Actor-turned-director Ben Affleck tackles his most ambitious project yet with Argo, a historical drama that unravels the stranger-than-fiction story that played out behind the scenes during the Iran hostage crisis. Affleck stars as Tony Mendez, a CIA agent whose specialty is extracting people from volatile countries. When enraged Iranians took siege of the U.S. embassy in 1979, six of the office's American workers snuck out and went into hiding with the help of the heroic Canadian embassy. It was Mendez who came up with the preposterous plan ("the best bad idea we have") to sneak the Americans out of Iran by making them part of a film crew for a movie that would never be made called "Argo." The true story of their extraction was only declassified in 1997, and screenwriter Chris Terrio takes audiences from the bustling offices of Washington D.C. to the bull-shitting brunches of Hollywood to the riotous streets of Tehran without missing a beat. Argo is a fascinating thriller that fires on all engines, managing to be incredibly tense, yet sharply funny and above all deeply moving.

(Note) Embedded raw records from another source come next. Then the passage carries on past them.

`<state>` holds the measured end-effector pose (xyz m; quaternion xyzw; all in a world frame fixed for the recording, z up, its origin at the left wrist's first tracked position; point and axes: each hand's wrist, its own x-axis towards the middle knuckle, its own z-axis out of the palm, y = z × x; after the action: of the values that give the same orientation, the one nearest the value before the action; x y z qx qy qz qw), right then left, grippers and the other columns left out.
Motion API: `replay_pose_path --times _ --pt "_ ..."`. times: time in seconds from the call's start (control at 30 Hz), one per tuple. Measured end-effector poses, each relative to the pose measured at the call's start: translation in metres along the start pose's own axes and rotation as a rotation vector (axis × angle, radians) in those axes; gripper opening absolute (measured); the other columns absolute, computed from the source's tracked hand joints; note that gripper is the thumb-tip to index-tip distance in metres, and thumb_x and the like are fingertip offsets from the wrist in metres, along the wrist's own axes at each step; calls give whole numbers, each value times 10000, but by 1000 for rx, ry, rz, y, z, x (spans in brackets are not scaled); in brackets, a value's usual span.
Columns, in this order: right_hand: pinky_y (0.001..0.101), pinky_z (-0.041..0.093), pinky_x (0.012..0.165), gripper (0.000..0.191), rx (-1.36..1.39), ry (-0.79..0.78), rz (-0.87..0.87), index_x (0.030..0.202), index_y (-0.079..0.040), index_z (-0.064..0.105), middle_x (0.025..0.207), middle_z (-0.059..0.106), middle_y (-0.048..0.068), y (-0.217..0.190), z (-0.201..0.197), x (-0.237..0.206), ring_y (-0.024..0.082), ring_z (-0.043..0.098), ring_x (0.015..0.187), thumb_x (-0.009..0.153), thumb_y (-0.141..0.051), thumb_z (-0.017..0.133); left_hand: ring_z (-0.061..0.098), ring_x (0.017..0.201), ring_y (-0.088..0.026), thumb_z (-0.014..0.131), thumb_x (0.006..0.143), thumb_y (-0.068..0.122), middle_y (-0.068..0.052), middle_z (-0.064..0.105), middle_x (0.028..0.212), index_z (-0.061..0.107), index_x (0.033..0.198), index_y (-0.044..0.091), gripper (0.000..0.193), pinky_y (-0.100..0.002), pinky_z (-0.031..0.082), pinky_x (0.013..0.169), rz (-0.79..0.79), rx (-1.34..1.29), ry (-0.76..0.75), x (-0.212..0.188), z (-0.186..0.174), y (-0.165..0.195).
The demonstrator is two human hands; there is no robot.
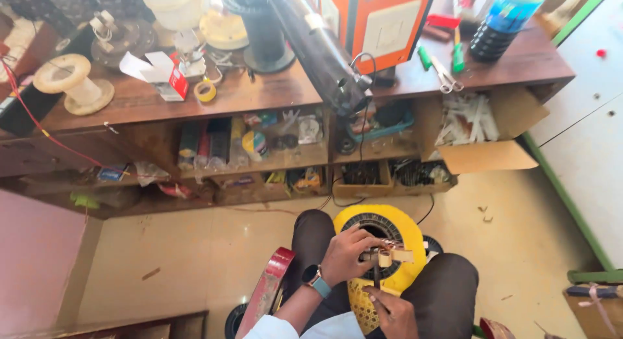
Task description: The person sits in a chair with an electric motor stator on their lap and inserts thin wooden wedges into the stator slots by hand, pressing each wedge into place and working around the stator slot by slot.
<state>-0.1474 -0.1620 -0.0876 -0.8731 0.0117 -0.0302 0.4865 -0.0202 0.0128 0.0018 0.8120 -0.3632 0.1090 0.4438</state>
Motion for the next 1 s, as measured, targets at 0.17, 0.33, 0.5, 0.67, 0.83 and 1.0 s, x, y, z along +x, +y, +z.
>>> replay_pose_path --times 0.17,0.33,0.5,0.67,0.83,1.0 --pt "348 595 711 213 -113 -3 71 1070 -131 792 926 782 156 -23 -10 -5 280 779 831 886 -122 686 649 989 -275 817 764 116 -43 708 1063 709 1226 134 474 -414 517 833 -25 183 -95 1 -2 20" --pt "366 589 757 273 -123 63 167 1092 -160 796 937 778 169 -36 -11 -6 283 779 876 865 -71 674 650 968 -257 779 778 63 -19 732 1075 731 1179 172 419 -413 508 825 -60 172 -38 -5 5 26" --pt "347 589 780 334 -100 5 325 1129 -168 790 959 789 157 -40 -15 -3 248 796 873 866 -23 642 648 1001 -253 788 795 76 -14 731 1083 703 1186 170 412 -416 502 874 -28 140 12 -8 9 24" --pt "324 592 731 295 -31 95 207 1107 -121 785 941 796 171 -52 -13 -7 196 818 863 859 -16 665 616 964 -290 810 740 95 -38 720 1054 660 1323 141 604 -433 487 889 -35 15 2 -8 5 22" --pt "319 586 692 233 -20 93 245 1093 -86 785 896 794 184 -62 -12 -2 178 806 778 900 -47 660 617 910 -255 890 707 191 -13 724 971 737 1128 166 449 -419 505 841 -125 -56 24 -6 10 20" --pt "337 566 656 217 -31 63 349 1105 -71 781 874 796 182 -66 -11 0 206 769 710 940 -75 640 624 948 -242 833 719 92 -5 728 1021 761 1065 155 359 -410 524 874 -51 -27 91 -9 17 12"
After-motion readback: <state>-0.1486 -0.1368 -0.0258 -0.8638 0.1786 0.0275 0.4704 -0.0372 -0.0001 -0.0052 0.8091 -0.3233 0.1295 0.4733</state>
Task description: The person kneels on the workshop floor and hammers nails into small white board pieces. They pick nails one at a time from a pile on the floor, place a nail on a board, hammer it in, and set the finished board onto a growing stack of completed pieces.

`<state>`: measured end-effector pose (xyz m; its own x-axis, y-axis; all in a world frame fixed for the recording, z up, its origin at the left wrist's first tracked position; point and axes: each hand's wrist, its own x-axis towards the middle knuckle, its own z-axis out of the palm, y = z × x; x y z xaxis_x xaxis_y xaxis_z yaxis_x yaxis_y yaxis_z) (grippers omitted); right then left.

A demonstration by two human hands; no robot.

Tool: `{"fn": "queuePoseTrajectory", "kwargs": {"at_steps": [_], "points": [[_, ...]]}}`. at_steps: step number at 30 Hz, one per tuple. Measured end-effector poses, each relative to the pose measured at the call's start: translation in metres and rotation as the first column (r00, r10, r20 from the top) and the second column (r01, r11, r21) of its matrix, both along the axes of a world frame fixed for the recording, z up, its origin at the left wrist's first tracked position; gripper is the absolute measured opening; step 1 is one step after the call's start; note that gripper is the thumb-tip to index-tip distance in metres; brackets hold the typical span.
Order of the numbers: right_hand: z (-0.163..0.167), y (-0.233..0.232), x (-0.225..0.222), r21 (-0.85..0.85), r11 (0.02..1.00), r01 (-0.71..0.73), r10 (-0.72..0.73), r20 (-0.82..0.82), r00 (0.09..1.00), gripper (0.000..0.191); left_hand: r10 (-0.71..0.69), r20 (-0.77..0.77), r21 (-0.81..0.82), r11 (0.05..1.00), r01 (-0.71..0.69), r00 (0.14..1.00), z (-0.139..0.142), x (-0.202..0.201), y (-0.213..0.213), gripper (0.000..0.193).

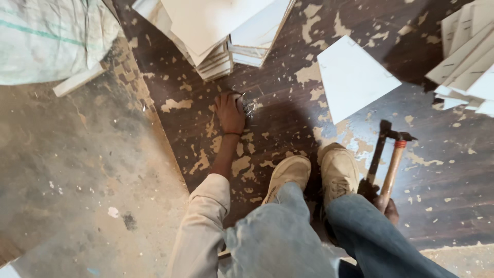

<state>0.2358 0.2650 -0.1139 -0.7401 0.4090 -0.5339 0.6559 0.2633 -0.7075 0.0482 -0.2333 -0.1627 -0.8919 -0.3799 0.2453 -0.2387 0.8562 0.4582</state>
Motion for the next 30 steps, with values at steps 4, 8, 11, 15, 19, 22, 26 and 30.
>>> {"fn": "queuePoseTrajectory", "kwargs": {"at_steps": [4, 8, 11, 15, 19, 22, 26, 30], "points": [[-0.011, -0.014, -0.001, -0.065, 0.997, 0.044, -0.053, -0.142, 0.988, 0.042, 0.051, -0.009, -0.086, 0.995, -0.052, 0.999, 0.015, 0.002, 0.003, 0.008], [-0.01, -0.021, -0.007, -0.076, 0.996, 0.051, -0.061, -0.132, 0.989, 0.034, 0.169, 0.032, 0.501, 0.85, -0.163, 0.985, 0.029, 0.017, 0.021, 0.015], [-0.002, -0.023, -0.013, -0.127, 0.989, 0.069, -0.087, -0.147, 0.985, 0.038, 0.021, 0.134, 0.746, 0.656, -0.115, 0.991, 0.032, 0.015, 0.057, 0.024], [0.006, -0.022, -0.017, -0.172, 0.983, 0.062, -0.087, -0.14, 0.986, 0.038, -0.389, 0.035, 0.793, 0.572, 0.212, 0.921, 0.031, -0.01, 0.126, 0.027], [0.006, -0.017, -0.018, -0.296, 0.952, 0.078, -0.122, -0.131, 0.984, 0.038, -0.471, -0.225, 0.589, 0.632, 0.504, 0.853, 0.027, -0.038, 0.187, 0.017], [0.007, -0.017, -0.022, -0.21, 0.975, 0.076, -0.094, -0.078, 0.993, 0.04, -0.43, -0.219, 0.656, 0.6, 0.458, 0.876, 0.022, -0.048, 0.209, 0.02], [0.025, -0.024, -0.029, -0.234, 0.969, 0.082, -0.107, -0.094, 0.99, 0.041, -0.405, -0.25, 0.625, 0.626, 0.466, 0.88, 0.012, -0.05, 0.219, 0.019], [0.059, -0.033, -0.021, -0.254, 0.963, 0.083, -0.118, -0.122, 0.985, 0.042, -0.431, -0.282, 0.486, 0.706, 0.515, 0.857, -0.001, -0.046, 0.224, 0.015]]}}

Affleck brings together an incredible team in front of and behind the camera to create one of the best movies of the year, a fully immersive experience that embeds audiences in the thick of the action with powerful performances, kinetic cinematography, and a seat-rattling sound design. The cast that includes Bryan Cranston, Alan Arkin and John Goodman, is extraordinary, and their combined efforts are sure to make Argo a film that will be remembered in award season and far beyond. And with this drama Affleck cements himself as a great filmmaker, blending a handheld shooting style that again and again throws us headlong into the Americans plight with a thrumming sound design that envelops us and makes it all too real. In short, Argo is stupendous, a not to be missed cinematic event.